### Exercise brief
Return each line of the data below that contains the string "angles".

--- Materials provided Enclosed Below ---

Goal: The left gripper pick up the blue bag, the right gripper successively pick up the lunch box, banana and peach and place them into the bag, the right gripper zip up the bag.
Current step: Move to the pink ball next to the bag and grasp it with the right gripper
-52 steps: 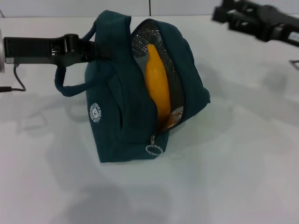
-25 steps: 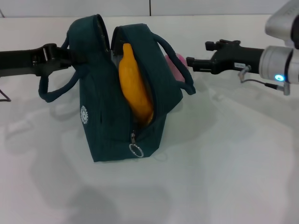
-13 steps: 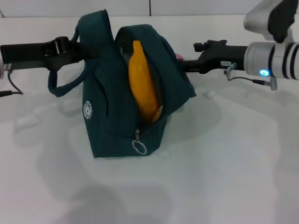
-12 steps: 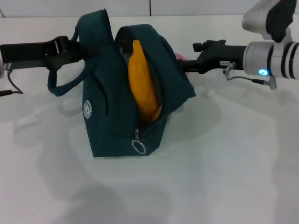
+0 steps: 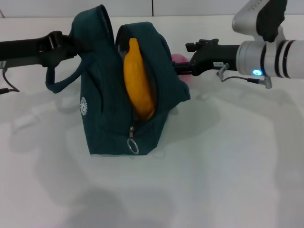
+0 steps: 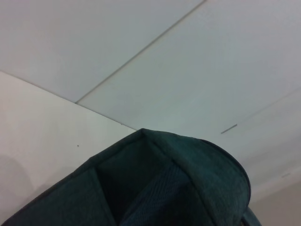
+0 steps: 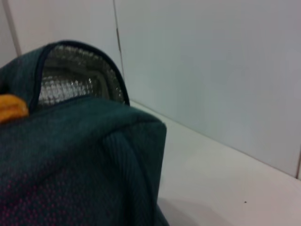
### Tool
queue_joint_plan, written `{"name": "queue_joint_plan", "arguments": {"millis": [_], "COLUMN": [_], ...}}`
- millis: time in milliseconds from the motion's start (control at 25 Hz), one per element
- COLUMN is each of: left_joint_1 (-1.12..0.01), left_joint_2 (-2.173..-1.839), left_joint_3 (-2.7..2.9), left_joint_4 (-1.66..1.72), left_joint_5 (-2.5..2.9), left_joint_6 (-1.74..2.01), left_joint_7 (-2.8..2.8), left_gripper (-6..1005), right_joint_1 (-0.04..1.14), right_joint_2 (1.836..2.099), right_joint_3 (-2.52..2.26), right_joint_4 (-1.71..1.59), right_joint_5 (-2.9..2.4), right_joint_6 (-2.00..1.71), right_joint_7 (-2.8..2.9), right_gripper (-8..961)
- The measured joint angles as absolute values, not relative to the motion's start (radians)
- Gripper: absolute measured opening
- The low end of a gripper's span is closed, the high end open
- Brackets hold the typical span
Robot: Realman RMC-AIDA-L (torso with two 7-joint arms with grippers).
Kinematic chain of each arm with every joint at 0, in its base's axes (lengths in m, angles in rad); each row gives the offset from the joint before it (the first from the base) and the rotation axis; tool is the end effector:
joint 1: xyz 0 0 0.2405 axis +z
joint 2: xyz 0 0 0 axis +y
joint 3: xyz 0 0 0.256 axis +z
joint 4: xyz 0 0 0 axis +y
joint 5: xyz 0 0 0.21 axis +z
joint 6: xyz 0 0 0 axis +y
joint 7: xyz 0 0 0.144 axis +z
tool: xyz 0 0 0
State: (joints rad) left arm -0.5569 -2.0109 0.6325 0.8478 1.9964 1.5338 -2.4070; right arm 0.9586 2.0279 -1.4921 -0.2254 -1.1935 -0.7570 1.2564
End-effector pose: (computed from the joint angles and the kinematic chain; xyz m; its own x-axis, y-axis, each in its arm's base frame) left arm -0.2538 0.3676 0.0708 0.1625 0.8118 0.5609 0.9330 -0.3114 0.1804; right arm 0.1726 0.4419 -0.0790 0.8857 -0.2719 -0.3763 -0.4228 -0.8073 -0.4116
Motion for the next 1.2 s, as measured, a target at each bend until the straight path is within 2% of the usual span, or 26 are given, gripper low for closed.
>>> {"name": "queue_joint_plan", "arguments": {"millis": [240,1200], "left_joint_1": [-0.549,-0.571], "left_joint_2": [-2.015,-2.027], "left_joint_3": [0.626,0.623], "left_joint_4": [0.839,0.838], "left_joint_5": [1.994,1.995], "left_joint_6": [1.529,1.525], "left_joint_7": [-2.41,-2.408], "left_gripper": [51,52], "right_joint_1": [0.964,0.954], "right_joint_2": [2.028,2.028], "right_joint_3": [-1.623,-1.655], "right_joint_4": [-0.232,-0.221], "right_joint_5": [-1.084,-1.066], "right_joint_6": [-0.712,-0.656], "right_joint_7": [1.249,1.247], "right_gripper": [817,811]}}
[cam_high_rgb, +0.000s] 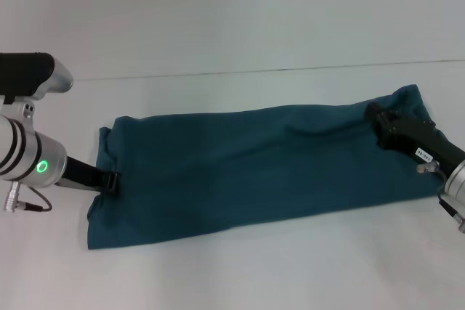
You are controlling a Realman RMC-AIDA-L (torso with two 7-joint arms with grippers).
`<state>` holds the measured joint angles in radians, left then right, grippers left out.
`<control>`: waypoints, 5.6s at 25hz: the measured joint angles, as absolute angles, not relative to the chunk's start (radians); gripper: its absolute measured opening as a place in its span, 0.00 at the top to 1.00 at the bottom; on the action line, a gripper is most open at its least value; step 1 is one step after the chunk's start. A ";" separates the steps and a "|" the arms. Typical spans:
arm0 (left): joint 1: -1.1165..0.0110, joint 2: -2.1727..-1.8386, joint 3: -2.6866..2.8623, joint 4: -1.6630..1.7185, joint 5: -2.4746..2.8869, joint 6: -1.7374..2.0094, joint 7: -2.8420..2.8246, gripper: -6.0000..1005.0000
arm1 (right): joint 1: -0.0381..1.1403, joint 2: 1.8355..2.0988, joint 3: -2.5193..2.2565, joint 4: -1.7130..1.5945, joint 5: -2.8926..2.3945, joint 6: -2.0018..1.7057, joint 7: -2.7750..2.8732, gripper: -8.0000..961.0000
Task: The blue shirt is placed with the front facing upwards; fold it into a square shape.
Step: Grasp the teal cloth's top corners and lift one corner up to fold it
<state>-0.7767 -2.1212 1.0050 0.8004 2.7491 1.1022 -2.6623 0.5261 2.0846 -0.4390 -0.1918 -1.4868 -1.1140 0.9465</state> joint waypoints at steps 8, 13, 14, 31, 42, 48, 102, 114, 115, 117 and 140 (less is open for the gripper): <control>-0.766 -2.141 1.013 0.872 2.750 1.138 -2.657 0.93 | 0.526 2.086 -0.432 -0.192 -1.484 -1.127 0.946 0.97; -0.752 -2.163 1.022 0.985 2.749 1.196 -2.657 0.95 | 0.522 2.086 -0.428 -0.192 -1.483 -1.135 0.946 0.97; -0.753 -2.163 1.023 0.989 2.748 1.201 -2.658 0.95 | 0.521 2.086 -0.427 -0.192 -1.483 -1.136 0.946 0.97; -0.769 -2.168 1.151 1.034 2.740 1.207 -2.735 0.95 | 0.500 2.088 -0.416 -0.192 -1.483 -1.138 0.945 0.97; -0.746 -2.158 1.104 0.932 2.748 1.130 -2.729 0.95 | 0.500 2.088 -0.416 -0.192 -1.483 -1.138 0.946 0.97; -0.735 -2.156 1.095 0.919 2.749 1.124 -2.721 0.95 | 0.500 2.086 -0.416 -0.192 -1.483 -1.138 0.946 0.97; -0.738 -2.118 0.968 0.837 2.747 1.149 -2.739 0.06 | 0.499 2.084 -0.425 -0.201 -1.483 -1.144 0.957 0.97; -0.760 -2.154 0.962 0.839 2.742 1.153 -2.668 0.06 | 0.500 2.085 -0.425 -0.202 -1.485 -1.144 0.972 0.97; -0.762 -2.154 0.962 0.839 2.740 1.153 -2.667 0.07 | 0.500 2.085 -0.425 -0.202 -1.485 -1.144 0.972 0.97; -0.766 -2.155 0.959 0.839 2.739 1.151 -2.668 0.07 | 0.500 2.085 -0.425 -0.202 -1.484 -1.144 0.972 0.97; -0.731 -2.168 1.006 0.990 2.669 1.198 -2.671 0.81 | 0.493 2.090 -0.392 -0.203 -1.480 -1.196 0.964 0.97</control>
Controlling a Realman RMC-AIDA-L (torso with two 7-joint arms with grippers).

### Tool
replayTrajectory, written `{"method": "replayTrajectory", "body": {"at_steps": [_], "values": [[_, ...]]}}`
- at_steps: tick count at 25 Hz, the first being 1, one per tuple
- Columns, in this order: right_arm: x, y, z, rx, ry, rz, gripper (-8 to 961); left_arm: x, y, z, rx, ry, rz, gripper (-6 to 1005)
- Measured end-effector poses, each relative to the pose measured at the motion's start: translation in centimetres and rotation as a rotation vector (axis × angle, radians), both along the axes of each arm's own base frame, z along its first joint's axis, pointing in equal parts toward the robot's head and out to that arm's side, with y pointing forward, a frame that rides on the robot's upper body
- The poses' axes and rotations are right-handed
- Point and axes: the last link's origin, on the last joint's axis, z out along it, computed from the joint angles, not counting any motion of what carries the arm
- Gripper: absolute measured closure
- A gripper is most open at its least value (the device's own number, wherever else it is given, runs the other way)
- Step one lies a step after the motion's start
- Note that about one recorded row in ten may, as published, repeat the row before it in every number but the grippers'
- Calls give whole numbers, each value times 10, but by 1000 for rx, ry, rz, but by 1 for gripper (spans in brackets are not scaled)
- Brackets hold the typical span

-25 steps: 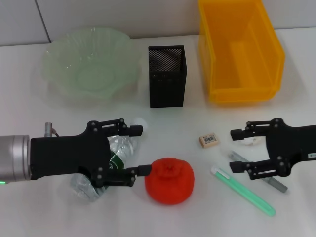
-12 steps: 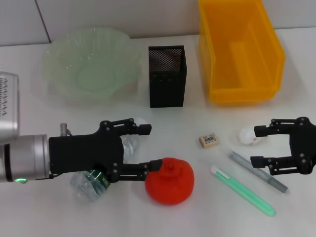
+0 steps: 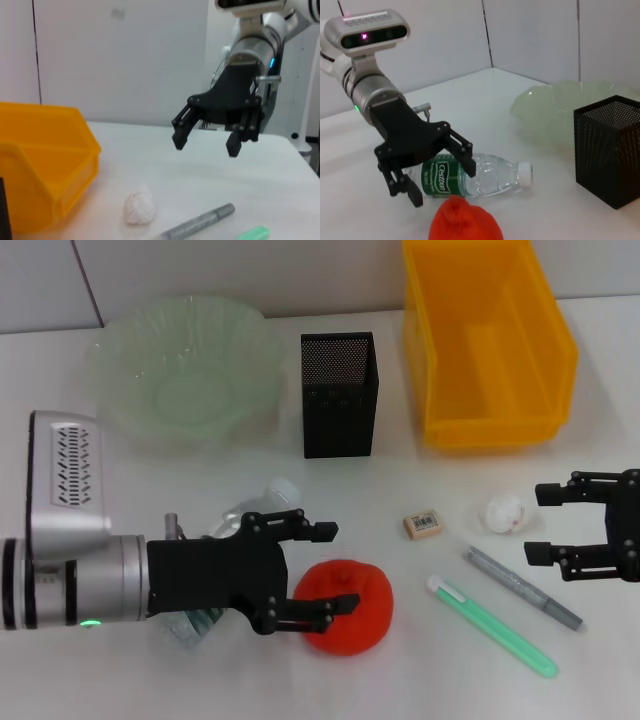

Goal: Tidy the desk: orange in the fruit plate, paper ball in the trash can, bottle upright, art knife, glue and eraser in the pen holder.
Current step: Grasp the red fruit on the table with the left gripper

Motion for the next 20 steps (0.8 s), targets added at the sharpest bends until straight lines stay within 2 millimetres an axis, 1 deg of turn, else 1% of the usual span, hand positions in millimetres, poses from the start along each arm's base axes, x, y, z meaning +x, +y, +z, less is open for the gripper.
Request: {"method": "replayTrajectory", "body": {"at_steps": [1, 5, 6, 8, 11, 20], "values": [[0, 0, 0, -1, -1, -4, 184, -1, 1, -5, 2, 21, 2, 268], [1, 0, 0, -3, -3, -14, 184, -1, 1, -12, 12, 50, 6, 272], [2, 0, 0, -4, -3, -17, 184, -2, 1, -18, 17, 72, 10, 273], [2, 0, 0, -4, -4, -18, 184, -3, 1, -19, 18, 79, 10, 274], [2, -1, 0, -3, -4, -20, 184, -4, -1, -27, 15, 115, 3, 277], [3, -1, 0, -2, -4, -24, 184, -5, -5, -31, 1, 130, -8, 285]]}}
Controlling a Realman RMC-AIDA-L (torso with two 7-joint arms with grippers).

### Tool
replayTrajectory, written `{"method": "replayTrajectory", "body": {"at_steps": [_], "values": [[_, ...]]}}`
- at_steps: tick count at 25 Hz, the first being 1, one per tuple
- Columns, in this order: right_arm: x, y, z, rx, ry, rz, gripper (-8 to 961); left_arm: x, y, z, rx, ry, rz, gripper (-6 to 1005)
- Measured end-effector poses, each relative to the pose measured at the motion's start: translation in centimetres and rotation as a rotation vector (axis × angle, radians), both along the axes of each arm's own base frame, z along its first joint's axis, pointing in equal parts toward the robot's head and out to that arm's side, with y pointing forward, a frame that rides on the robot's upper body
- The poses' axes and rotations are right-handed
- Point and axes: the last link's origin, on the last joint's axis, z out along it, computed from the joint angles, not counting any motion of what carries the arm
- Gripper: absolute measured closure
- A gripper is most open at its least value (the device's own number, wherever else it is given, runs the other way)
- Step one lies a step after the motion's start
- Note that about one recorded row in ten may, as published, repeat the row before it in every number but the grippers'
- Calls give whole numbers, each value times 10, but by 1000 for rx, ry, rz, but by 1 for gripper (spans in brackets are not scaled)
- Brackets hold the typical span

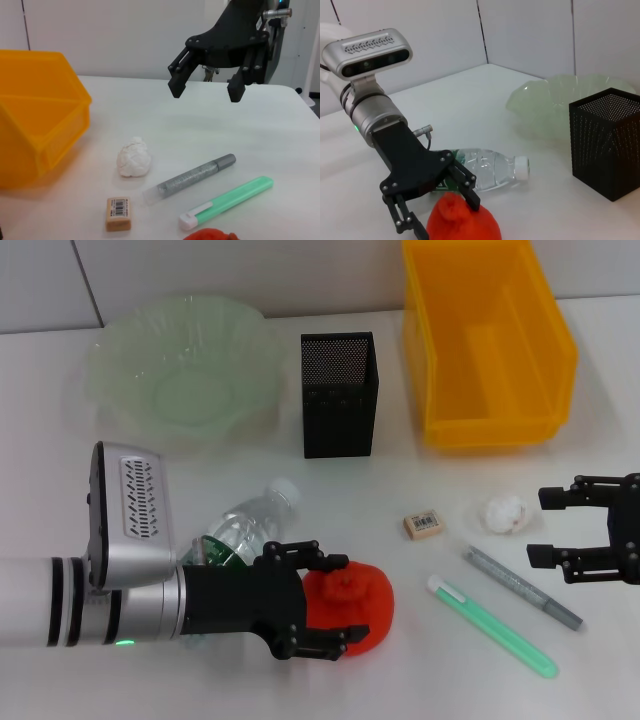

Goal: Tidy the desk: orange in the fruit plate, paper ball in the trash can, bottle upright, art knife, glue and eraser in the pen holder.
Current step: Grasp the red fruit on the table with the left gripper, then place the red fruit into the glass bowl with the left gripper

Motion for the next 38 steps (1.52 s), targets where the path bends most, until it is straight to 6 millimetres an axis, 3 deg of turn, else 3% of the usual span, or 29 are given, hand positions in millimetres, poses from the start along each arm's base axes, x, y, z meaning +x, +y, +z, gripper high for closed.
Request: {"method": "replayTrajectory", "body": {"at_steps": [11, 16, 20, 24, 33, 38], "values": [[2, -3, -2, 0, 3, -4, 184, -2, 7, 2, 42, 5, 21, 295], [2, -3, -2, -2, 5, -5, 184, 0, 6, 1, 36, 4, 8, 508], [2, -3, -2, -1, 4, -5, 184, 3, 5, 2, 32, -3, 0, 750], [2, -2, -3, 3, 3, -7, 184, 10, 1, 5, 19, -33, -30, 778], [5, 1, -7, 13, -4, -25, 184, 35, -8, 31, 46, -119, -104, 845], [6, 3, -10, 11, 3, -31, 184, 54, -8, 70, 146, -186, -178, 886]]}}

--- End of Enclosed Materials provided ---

### Solution for this task
- The measured joint angles as absolute values, not relative to the motion's start (radians)
Kinematic chain of each arm with every joint at 0, in its base's axes (lengths in m, angles in rad); each row gives the offset from the joint before it (the first from the base) and the rotation axis; tool is the end effector:
End-effector pose: (computed from the joint angles and the kinematic chain; xyz m; its own x-axis, y-axis, each in its arm's base frame) left arm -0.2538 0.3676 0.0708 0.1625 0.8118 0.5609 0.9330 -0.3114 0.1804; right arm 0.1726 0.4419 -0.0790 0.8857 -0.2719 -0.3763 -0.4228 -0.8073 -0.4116
`<state>` holds the measured joint angles in radians, left then right, grippers left out.
`<control>`: waypoints, 5.6s at 25hz: the measured joint angles, as absolute angles, not relative to the chunk's start (radians); gripper: its absolute measured opening as a place in its span, 0.00 at the top to 1.00 at the bottom; on the action line, a gripper is most open at its least value; step 1 is one step after the chunk's start. A ";" separates the steps and a "|" the arms. Typical spans:
- Point and axes: the last link's origin, on the last joint's axis, z out along it, computed from the joint angles, not counting any motion of what carries the arm
- Point and axes: the last link's origin, on the last joint's axis, z out along it, computed from the joint angles, not counting any motion of what carries the arm

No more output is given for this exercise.